Siamo insomma socialmente condizionate a vivere l'autunno con motivazione per via del fatto che per il primo ventennio della nostra esistenza ha coinciso con una motivazione imposta. Si tratta di scorciatoie mentali, di "bias" in qualche modo positivi che in molte persone arrivano a ribaltare l'oggettività con cui leggono anche i cambiamenti naturali: l’aria frizzante e più fredda (quando c'era), le giornate che si accorciano, le foglie che ingialliscono, le prime pioggie non sono, oggettivamente, predittori di una bella stagione. Eppure per molte persone l'autunno è la migliore stagione. E per loro pioggia, arietta fresca, giornate corte e foglie che cadono non sono che i primi meravigliosi accenni di qualcosa che attendevano dall'anno precedente. O meglio: che sono socialmente condizionate, addestrate, ad attendere con un senso di promessa ed eccitazione.
L'autunno è un punto di riferimento temporale
Esistono ricerche che approfondiscono il concetto di punti di riferimento temporali: proprio come i punti di riferimento fisici che aiutano a strutturare una visione complessiva dello spazio per orientarsi, quelli temporali aiutano le persone a strutturare una visione complessiva - quindi organizzata - del tempo. Parliamo per esempio di compleanni e altre date significative che diventano piccoli alert che nel corso dell'anno segnano la nostra percezione del tempo. Qualcosa che ci aiuta a non sentirci totalmente in balia del caos, a definire il nostro tempo sulla base di indicatori più o meno universali. E in tal senso la ricerrca ritene che questi punti di riferimento abbiano delle reali implicazioni per l’identità e la motivazione di ciascuno.
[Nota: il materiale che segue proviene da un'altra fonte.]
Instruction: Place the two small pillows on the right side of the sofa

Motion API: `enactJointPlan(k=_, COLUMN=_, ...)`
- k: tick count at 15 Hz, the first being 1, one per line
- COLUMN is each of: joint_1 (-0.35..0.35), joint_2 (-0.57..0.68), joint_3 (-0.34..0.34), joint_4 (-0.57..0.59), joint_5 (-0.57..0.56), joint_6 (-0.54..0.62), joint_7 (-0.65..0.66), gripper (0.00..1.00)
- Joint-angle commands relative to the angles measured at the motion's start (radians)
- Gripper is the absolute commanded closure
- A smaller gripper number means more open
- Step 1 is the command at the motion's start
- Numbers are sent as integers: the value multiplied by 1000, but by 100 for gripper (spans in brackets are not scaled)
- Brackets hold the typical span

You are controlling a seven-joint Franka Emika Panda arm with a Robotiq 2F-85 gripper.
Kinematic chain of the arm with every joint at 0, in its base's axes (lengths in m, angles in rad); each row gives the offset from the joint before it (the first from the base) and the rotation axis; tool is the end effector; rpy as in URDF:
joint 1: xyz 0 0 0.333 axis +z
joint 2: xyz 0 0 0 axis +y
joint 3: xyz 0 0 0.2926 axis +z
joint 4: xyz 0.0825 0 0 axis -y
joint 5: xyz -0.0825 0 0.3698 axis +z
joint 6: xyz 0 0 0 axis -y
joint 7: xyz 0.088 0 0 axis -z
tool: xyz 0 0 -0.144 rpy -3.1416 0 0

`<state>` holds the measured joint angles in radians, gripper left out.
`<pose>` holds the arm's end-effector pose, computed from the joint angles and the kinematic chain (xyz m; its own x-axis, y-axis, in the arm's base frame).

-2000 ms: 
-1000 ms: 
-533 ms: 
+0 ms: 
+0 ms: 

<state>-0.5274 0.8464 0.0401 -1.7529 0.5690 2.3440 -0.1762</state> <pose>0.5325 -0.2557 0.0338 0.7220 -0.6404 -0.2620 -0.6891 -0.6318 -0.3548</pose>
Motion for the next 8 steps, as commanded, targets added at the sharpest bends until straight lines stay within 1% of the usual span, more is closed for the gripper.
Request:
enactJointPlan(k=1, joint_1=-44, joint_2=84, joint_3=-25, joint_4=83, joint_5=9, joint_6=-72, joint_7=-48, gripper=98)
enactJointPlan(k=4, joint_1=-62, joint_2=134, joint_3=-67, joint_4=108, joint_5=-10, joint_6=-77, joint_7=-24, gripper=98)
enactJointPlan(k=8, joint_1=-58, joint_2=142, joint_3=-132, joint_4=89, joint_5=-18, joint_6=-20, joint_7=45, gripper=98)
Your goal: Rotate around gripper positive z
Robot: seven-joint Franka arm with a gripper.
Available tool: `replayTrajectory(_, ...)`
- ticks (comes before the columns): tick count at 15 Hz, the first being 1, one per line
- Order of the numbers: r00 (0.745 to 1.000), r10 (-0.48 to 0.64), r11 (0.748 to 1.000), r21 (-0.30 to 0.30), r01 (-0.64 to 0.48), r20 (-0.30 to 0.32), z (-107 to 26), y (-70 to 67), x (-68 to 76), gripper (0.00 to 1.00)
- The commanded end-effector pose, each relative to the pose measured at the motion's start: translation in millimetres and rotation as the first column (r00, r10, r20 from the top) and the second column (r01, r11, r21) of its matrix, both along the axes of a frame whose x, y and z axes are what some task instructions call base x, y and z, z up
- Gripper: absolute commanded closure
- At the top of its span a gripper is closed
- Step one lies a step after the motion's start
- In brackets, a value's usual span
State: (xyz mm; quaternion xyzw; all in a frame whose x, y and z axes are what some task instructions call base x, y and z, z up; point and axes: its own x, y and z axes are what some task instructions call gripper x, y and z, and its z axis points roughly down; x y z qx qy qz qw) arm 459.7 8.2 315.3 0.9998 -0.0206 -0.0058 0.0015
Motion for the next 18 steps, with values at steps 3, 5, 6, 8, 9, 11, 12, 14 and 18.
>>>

Infatti i punti di riferimento temporali dividono la vita in fasi mentali distinte, permettendoci di mettere da parte le esperienze negative del passato e di guardare verso una nuova prospettiva.
Un altro studio ha dimostrato che, proprio come l’inizio del nuovo anno il primo gennaio, l'autunno si promuove come indicatore di un nuovo inizio: da questa idea, coltivata spesso sul piano inconscio, nasce quel senso di produttività che sostituisce la vita lenta estiva. Qualcosa che per alcuni tipi di personalità può essere un potente motivatore per portare a termine progetti, idearne di nuovi e anche per sentirsi più equilibrate, più "dentro le cose".
il fresco tira sù il morale
E a seconda di dove si abita, non è da sottovalutare l’impatto delle temperature più fresche sul morale e sulla voglia di fare. Esistono diverse ricerche in dimostrazione del fatto che il caldo - eccessivo che viviamo in Italia da qualche estate a questa parte - rende difficile anche prendere decisioni, lavorare, nuoversi. D'altra parte invece il clima più fresco ci aiuta a pensare in modo più chiaro. E quindi è anche questione di chimica se con l'arrivo dell'autunno le persone si sentono più lucide, più energiche e più felici.
Ma le fasi di transizione, quelle stagionali comprese, spingono le persone anche a provare un senso di nostalgia. E le emozioni ci fanno bene anche quando le percepiamo come negative perché anche se non sembra possono ridurre la solitudine e aiutarci a consolidare le connessioni sociali. Quindi anche dicendo "arrivederci" all'estate, che di per sé può essere fastidioso, si ottiene una ripercussione in qualche modo arricchente per la nostra sfera emotiva. È un processo leggermente subdolo, perché per quanto atterri su di noi in modo positivo deve prima passare da sensazioni non sempre piacevoli, però funziona.